This part, contains project sample for Neural Network in Python.
In order to run the project please follow this link.
In order to achieve a clustering method using Neural Network approaches, we have to come up with a Network design. In this problem, I have employed 5 different network structure, and then test via 5-Fold Cross validation. The result is depicted below as well as the network structures.
Model | Data | RSS | TSS | R^2 | Precision | Recall | F-Score |
---|---|---|---|---|---|---|---|
model#1 | Train Error | 80.980 | 839.030 | 0.903 | 0.970 | 0.972 | 0.971 |
Test Error | 36.507 | 366.374 | 0.900 | 0.967 | 0.977 | 0.972 | |
model#2 | Train Error | 110.708 | 839.030 | 0.868 | 0.939 | 0.974 | 0.955 |
Test Error | 56.772 | 366.374 | 0.845 | 0.928 | 0.971 | 0.947 | |
model#3 | Train Error | 95.325 | 839.030 | 0.886 | 0.953 | 0.975 | 0.963 |
Test Error | 47.468 | 366.374 | 0.870 | 0.949 | 0.973 | 0.960 | |
model#4 | Train Error | 79.120 | 839.030 | 0.906 | 0.968 | 0.970 | 0.969 |
Test Error | 37.372 | 366.374 | 0.898 | 0.965 | 0.973 | 0.969 | |
model#5 | Train Error | 73.548 | 839.030 | 0.912 | 0.969 | 0.977 | 0.973 |
Test Error | 35.177 | 366.374 | 0.904 | 0.966 | 0.980 | 0.973 |
As you can see, these models has very small differences that can be neglected.

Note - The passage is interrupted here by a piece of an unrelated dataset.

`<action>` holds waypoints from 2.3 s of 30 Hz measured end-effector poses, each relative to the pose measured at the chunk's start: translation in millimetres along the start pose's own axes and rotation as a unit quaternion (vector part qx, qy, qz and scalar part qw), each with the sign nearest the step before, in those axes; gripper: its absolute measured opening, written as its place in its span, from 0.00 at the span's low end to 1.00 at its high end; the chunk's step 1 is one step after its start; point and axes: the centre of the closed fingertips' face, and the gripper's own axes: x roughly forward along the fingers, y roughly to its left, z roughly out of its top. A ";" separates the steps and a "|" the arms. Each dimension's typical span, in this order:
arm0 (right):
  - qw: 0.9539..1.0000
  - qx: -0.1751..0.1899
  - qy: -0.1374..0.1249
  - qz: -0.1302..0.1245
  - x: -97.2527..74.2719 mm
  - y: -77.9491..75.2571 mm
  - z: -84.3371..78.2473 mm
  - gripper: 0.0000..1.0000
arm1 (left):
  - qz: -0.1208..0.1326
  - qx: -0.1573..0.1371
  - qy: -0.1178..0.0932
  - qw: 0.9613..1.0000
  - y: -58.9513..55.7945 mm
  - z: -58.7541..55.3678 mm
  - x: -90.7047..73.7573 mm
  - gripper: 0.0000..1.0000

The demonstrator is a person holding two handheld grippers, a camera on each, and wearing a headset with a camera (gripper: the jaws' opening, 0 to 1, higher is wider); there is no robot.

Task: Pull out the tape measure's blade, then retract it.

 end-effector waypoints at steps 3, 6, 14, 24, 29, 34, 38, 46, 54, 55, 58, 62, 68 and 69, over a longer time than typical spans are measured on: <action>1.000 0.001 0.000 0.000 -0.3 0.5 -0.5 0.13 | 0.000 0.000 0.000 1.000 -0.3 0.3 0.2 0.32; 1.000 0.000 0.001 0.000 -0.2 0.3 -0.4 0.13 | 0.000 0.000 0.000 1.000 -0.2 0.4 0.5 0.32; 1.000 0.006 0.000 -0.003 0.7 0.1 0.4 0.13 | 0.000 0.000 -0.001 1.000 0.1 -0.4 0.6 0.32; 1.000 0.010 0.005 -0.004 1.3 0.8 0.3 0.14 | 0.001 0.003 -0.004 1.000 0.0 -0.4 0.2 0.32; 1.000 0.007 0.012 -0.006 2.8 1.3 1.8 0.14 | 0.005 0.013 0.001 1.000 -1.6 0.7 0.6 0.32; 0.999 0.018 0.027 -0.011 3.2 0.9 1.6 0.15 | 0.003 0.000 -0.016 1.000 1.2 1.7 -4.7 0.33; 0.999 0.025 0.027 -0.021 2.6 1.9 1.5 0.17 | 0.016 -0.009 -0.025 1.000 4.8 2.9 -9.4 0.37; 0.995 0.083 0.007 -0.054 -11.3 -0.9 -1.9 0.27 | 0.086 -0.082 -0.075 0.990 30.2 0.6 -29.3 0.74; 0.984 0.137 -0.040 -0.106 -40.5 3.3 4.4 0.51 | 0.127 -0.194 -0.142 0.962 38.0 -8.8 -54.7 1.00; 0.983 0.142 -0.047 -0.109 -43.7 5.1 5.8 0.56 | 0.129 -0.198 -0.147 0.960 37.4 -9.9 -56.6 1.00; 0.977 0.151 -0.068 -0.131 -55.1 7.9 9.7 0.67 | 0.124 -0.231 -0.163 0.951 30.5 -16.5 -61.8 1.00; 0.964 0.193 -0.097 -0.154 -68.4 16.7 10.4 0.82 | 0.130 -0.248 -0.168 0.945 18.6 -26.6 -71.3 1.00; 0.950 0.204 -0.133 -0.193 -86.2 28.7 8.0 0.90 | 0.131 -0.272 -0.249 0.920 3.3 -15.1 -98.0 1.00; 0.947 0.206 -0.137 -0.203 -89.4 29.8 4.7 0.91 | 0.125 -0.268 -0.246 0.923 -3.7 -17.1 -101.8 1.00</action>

This is the ROC Curve of Models:
Comparing to the Second Project
In the second project, the LDA classifier achieved the best results with F-Score of 0.995 on the test data. And as, we can see that designed Neural Networks has relatively lower F-Score than the LDA. However, this does not mean in general LDA works better than every Neural Network in this problem. But there could be a Network that has better outcome than my designs. Hence, we can conclude, on this dataset and with my knowledge and my effort, the LDA has shown a better result.